Un patient d’une cinquantaine d’années revient d’une expérience de prise d’ayahuasca. Il n’est plus dans son corps. Il se sent flotter. La prise de drogue a provoqué un désinvestissement corporel et il a de ce fait connecté je ne sais quel agrégat collectif qui l’aspire hors de lui et l’épuise. Je parviens difficilement à lui faire réintégrer son corps, mais après quelques minutes de présence, il se sent lui-même de nouveau aspiré hors de son corps.

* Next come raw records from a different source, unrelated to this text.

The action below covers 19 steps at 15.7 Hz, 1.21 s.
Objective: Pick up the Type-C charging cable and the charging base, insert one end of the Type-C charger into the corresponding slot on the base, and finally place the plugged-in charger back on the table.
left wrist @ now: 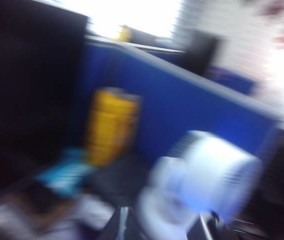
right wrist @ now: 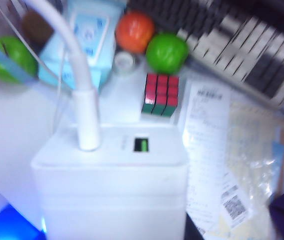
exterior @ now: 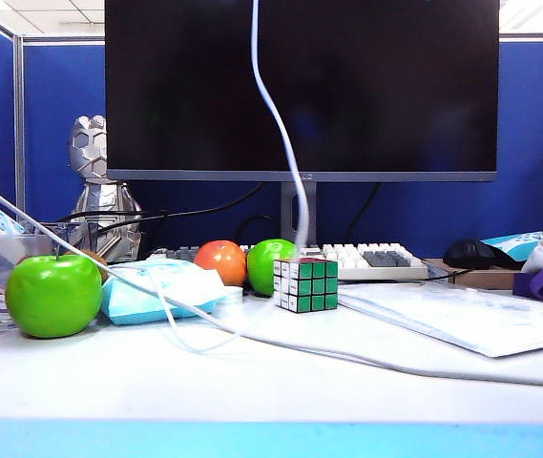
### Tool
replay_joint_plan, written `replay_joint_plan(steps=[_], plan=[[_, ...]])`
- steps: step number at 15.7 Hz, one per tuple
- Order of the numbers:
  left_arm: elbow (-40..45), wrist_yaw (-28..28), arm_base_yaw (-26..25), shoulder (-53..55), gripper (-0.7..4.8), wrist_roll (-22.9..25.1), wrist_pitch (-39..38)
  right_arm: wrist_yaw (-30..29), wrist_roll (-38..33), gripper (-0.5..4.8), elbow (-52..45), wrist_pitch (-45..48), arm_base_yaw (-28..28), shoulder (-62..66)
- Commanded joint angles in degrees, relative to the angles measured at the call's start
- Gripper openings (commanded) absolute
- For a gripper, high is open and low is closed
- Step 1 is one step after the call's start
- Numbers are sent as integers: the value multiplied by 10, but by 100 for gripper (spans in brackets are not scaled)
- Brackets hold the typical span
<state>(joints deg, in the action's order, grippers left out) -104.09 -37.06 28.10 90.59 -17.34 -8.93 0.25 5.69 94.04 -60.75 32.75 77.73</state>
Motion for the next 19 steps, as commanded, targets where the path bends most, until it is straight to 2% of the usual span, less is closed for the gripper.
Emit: replay_joint_plan(steps=[1, 2, 4, 9, 16, 18, 19], plan=[[-2, 120, 0, -40, -6, 92, -69, 0, -1, -6, 3, -5, -1, 55], [-2, 155, 0, -57, -6, 115, -94, 0, -1, -6, 3, -24, -1, 84], [-2, 183, 0, -75, -6, 116, -116, 0, -1, -6, 3, -55, -1, 131], [-2, 184, 0, -100, -6, 116, -137, 0, -1, -6, 3, -110, -1, 264], [-2, 184, 0, -127, -6, 116, -161, -3, -1, -4, 2, -69, -1, 369], [-2, 184, 0, -129, -6, 116, -163, -2, -1, 27, 1, -54, -1, 382], [-2, 184, 0, -131, -6, 116, -168, -2, -1, 68, 1, -49, -1, 389]])
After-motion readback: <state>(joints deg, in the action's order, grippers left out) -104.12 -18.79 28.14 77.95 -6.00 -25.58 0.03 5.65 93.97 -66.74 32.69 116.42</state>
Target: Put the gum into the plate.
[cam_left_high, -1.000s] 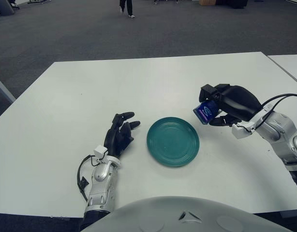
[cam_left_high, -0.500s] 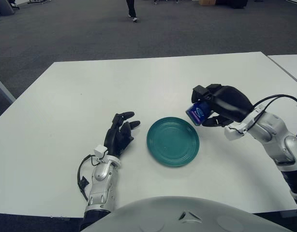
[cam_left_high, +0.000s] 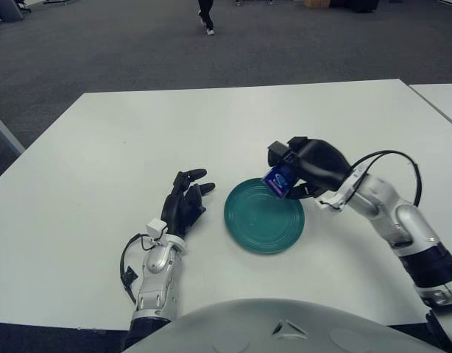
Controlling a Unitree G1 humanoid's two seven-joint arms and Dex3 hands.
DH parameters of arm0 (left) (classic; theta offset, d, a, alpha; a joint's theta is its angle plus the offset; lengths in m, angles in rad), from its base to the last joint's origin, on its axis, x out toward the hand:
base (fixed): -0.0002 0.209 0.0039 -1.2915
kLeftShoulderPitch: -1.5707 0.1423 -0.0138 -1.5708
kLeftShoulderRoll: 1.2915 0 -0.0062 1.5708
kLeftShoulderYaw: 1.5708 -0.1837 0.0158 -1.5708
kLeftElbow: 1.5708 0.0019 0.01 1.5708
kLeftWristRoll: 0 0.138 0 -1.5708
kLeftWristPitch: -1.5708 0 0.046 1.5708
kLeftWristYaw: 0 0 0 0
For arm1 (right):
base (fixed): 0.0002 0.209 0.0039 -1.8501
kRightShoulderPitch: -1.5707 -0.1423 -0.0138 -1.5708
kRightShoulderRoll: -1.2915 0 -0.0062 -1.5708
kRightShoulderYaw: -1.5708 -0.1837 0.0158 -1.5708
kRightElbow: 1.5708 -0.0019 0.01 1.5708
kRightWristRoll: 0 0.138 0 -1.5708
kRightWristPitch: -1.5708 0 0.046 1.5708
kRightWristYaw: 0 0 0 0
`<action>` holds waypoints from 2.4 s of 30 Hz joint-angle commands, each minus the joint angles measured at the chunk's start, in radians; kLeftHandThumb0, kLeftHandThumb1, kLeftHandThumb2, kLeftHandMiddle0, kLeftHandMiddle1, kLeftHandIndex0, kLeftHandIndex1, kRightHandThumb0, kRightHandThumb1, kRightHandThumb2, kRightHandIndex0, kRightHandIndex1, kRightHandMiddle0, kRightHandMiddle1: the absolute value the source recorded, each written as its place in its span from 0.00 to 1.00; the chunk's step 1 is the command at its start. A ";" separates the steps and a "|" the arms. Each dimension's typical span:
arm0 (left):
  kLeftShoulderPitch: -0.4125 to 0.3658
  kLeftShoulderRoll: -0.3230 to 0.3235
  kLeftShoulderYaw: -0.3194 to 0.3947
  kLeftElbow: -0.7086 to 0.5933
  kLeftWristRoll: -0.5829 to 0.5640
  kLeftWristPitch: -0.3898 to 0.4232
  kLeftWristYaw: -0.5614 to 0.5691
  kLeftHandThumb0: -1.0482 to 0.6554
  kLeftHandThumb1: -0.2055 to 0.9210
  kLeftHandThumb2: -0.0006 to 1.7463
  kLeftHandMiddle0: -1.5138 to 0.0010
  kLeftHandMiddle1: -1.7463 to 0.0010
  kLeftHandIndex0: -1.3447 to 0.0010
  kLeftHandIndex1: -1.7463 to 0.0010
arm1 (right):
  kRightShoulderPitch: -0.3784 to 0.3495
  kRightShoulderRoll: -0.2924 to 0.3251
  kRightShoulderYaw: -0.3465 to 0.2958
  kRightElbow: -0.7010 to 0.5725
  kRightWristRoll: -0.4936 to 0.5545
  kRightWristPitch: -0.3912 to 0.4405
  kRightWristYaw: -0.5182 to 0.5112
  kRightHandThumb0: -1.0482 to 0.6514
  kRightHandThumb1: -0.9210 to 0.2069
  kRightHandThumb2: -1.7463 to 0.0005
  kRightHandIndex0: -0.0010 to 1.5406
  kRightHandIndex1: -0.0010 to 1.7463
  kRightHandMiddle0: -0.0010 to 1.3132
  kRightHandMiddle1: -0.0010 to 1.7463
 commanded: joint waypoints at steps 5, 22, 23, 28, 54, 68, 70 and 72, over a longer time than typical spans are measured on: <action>0.028 0.001 -0.013 -0.023 0.002 0.032 0.007 0.16 1.00 0.44 0.74 0.38 0.86 0.24 | -0.030 0.016 0.034 0.056 -0.028 -0.031 -0.044 0.37 0.34 0.41 0.43 1.00 0.34 1.00; 0.035 0.002 -0.008 -0.011 -0.004 0.024 0.005 0.16 1.00 0.44 0.76 0.40 0.88 0.25 | 0.022 0.006 0.041 0.034 0.046 0.014 0.091 0.18 0.05 0.58 0.22 0.72 0.09 0.83; 0.033 0.003 -0.007 -0.007 -0.005 0.022 0.004 0.17 1.00 0.44 0.76 0.40 0.87 0.25 | 0.030 0.000 0.039 0.020 0.050 0.017 0.103 0.13 0.03 0.56 0.20 0.60 0.06 0.73; 0.029 0.009 -0.009 0.004 -0.003 0.015 -0.002 0.17 1.00 0.43 0.76 0.41 0.87 0.25 | 0.047 -0.003 0.033 -0.017 0.065 0.036 0.148 0.03 0.01 0.49 0.19 0.30 0.01 0.50; 0.000 0.017 -0.017 0.083 -0.004 -0.045 -0.035 0.12 1.00 0.47 0.77 0.45 0.88 0.28 | 0.156 0.109 -0.054 -0.151 0.205 0.193 0.165 0.00 0.00 0.43 0.05 0.01 0.03 0.01; 0.006 0.012 -0.023 0.110 -0.002 -0.104 -0.042 0.12 1.00 0.46 0.76 0.47 0.87 0.28 | 0.333 0.531 -0.344 -0.035 0.672 0.440 -0.132 0.11 0.00 0.52 0.29 0.07 0.00 0.47; 0.010 0.014 -0.025 0.105 -0.004 -0.101 -0.043 0.12 1.00 0.46 0.76 0.47 0.87 0.28 | 0.340 0.555 -0.361 -0.052 0.699 0.477 -0.148 0.13 0.00 0.51 0.33 0.08 0.00 0.51; 0.015 0.017 -0.027 0.098 -0.004 -0.093 -0.043 0.12 1.00 0.46 0.76 0.46 0.87 0.28 | 0.346 0.572 -0.380 -0.062 0.727 0.516 -0.159 0.15 0.00 0.51 0.34 0.09 0.00 0.53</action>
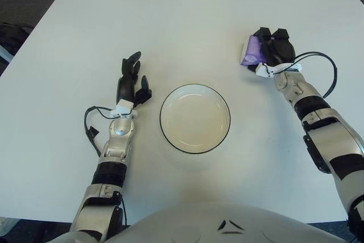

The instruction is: Put the tissue paper into the plate.

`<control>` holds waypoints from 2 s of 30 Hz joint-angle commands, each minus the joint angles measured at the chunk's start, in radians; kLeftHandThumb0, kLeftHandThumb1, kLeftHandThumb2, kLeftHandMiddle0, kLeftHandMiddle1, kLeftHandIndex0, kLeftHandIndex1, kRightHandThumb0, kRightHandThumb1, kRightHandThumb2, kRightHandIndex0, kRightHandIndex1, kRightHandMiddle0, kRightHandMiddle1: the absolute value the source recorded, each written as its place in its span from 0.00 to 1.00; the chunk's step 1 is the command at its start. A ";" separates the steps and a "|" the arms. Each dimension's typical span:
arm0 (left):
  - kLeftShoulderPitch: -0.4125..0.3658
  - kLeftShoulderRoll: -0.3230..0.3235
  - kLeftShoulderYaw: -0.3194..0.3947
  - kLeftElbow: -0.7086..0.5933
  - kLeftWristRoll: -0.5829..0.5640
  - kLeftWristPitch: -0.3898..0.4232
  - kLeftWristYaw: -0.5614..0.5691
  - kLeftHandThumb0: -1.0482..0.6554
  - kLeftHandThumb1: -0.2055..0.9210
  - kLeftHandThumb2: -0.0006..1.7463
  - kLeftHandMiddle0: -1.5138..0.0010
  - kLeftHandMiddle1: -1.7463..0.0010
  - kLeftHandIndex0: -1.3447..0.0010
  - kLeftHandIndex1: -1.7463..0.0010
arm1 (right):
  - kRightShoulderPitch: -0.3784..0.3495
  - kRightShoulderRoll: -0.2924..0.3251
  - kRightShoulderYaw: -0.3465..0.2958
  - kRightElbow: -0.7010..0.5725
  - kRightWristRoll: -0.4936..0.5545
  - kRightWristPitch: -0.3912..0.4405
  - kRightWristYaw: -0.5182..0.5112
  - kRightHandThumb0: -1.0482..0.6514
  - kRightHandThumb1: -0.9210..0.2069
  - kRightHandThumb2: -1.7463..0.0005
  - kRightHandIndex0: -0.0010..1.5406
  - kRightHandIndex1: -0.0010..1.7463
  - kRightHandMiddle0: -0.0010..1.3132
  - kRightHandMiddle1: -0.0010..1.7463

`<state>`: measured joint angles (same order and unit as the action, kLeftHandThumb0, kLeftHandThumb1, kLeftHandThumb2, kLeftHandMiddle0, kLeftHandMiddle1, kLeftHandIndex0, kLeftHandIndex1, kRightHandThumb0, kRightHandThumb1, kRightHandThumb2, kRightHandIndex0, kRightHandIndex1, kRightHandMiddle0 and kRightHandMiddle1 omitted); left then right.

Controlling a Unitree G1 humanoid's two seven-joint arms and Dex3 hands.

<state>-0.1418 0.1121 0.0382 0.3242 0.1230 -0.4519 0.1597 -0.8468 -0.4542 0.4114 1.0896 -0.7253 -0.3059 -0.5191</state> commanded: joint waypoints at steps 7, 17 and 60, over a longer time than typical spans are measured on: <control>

Et je ne sais que faire car ce qu’il a contacté est puissant et je sens que je ne peux me permettre de lutter avec cela sans me mettre en danger d’être moi-même connecté à mes dépends… Un travail sur ses blessures et carences premières permettrait sans doute de couper le contact mais je ne sais si ce sera possible et si cela peut être effectué sans risque pour moi… Et malheureusement depuis quelques années ce type de situation est de plus en plus fréquent...

 

 

 

 

 

 

 

1  La voix des fantômes. Gregory Delaplace.